The same sick feeling appeared again, just like Hiroshima. Although this time it was different. Hiroshima was utterly horrendous cruelty but it was cruelty inflicted from afar where the perpetraitors couldn’t see the damage they’d done. This was pretty hands on, committed by seemingly ordinary folk in some kind of crazed state. The Vietnam war is so recent though, it’s scary. I wonder what was going on in Iraq. I would like to believe times of changed, I really want to believe that.
Humans are evil and nasty and beautiful and wonderful. We are strange creatures. OK, I’m feeling confused as usual. Maybe I should get another coffee shake!
Right, I’m going to write about our fun trip to the Mekong Delta now. The delta area is huge and takes up the majority of Vietnam South of Saigon. We spent most of our time on boats, as you’d imagine. Six different boats in all. We went to floating markets, through water coconut groves and to a coconut candy factory.
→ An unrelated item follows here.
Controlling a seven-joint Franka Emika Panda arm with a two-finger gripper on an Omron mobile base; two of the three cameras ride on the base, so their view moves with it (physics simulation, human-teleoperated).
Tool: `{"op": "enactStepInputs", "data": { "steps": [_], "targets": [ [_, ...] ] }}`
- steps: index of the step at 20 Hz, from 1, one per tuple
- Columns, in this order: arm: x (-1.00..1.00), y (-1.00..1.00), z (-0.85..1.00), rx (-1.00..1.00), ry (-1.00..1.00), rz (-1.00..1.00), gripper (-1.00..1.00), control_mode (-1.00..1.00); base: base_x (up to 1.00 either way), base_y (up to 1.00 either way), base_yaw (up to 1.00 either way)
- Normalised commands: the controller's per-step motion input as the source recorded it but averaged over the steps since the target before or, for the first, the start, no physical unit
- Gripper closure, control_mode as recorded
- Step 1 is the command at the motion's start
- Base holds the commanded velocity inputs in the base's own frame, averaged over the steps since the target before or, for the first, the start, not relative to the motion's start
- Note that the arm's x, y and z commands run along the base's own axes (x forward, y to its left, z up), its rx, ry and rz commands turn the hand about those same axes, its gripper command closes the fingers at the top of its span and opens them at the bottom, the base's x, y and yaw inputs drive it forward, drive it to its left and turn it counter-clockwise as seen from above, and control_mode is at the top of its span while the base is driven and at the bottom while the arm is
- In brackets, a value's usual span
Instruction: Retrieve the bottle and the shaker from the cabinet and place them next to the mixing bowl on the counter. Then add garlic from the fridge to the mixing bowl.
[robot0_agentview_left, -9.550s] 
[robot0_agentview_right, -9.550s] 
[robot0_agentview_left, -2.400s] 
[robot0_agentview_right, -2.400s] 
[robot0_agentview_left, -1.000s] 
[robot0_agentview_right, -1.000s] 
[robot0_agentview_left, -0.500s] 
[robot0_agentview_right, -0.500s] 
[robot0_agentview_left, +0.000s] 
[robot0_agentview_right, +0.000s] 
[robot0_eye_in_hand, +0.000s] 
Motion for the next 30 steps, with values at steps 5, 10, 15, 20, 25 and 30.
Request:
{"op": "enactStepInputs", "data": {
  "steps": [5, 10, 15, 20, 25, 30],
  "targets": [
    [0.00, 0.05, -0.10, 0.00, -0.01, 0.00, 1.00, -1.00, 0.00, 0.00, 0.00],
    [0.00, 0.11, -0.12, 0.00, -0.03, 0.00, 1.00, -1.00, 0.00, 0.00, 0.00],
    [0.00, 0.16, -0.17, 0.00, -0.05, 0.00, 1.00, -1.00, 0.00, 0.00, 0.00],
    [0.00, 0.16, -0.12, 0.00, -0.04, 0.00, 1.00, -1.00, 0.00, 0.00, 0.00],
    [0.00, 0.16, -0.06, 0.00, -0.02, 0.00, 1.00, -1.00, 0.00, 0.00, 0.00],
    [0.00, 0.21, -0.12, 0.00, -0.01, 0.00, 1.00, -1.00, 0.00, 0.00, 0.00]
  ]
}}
Plenty of photo opportunities for John and good clean fun. I got to hold a rather rotund python (who knows what they were feeding it on, hopefully not coconut candy!). Really really love snakes so I was grinning from ear to ear. Yippee. Lots of local culture too, not as interested in that though (I’m so naughty, I ought to be!) They started singing songs though, urgh! I was trying, very unsuccessfully, to take photographs of bees.
Another thing we saw was a hen with a couple of chicks and four adopted ducklings. How cute, so sweet to see! It might be because someone had steamed duck for tea but I’ll pretend I’ve not thought of that! One really sad thing we saw was a gibbon on it’s own in a small bare cage. I’ve never seen an animal look so sad (maybe except Josh the dog when he knows you’re going out and leaving him). John was really upset, the gibbon just looked at you and liked holding your hand. After seeing the really giddy happy gibbons and their aerial acrobatics at the Cuc Phuong sanctuary it was quite a contrast.
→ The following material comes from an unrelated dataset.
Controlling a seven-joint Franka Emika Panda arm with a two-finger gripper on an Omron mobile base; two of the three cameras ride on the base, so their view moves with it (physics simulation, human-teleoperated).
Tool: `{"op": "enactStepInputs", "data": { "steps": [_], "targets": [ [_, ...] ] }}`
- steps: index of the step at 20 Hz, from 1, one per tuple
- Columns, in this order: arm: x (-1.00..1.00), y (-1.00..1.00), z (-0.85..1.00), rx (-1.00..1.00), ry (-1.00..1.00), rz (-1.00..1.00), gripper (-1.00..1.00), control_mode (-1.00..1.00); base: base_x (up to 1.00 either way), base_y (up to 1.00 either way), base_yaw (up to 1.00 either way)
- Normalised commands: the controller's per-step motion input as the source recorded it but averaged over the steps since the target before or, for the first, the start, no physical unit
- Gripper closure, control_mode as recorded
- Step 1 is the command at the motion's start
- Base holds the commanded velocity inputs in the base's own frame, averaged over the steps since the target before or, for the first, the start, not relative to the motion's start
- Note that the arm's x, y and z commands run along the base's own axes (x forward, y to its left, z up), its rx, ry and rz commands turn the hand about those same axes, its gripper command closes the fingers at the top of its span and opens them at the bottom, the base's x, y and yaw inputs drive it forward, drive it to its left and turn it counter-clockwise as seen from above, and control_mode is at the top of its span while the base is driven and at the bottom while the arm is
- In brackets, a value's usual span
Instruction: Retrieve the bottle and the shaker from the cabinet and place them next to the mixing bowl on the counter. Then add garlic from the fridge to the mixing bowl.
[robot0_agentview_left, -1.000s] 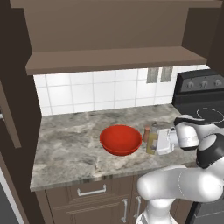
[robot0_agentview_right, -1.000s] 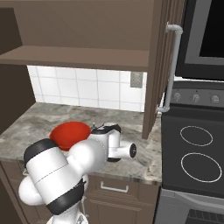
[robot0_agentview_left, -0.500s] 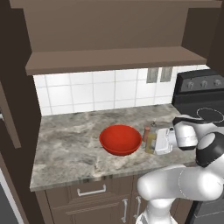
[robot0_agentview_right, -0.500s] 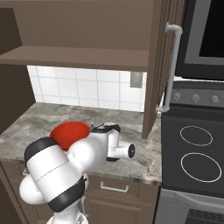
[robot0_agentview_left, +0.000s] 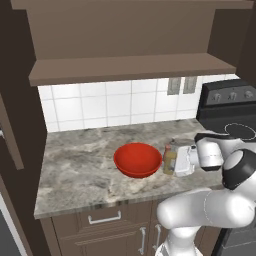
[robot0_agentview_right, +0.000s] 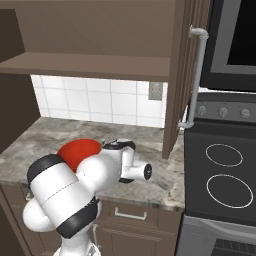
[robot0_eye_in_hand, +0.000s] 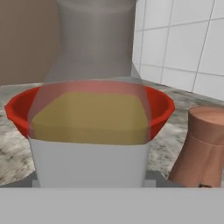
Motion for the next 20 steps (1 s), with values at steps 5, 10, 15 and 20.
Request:
{"op": "enactStepInputs", "data": {
  "steps": [5, 10, 15, 20],
  "targets": [
    [0.00, 0.13, -0.17, 0.00, -0.01, 0.00, 1.00, -1.00, 0.00, 0.00, 0.00],
    [0.00, 0.00, -0.30, 0.00, 0.00, 0.00, 1.00, -1.00, 0.00, 0.00, 0.00],
    [0.00, 0.00, -0.43, 0.00, 0.00, 0.00, 1.00, -1.00, 0.00, 0.00, 0.00],
    [0.00, 0.00, -0.35, 0.00, -0.01, 0.00, 1.00, -1.00, 0.00, 0.00, 0.00]
  ]
}}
One subject of amusement though was our guide ‘Dong’, that’s the name of the currency here. It’s like being called, Euro, dollar or stirling. Interesting……. He likes to make insinuations about things. He said that too much local rice wine made everybody go to bed early, nobody knows what they do in bed but they all end up with 14 children. He also told us the story of the coconut religion. Apparently a coconut monk ate nothing but coconut and drank only coconut milk. He liked to sleep with 9 naked virgins too apparently. He proved his goodness buy not making any of them pregnant. Very impressive, I hope he wasn’t making condoms out of coconut husks though…….ouch! And last but not least our guide annouced the f*ck music we were going to listen to. Ooh! is this going to be reggae……… Ha no. He repeated it about 5 times. ‘F-O-L-K, f*ck music NO! F-O-L-K, f*ck music.’ Everyone laughs and Dong grins like a Cheshire cat.
Vietnam is great.
Love to all, hope you’re still awake.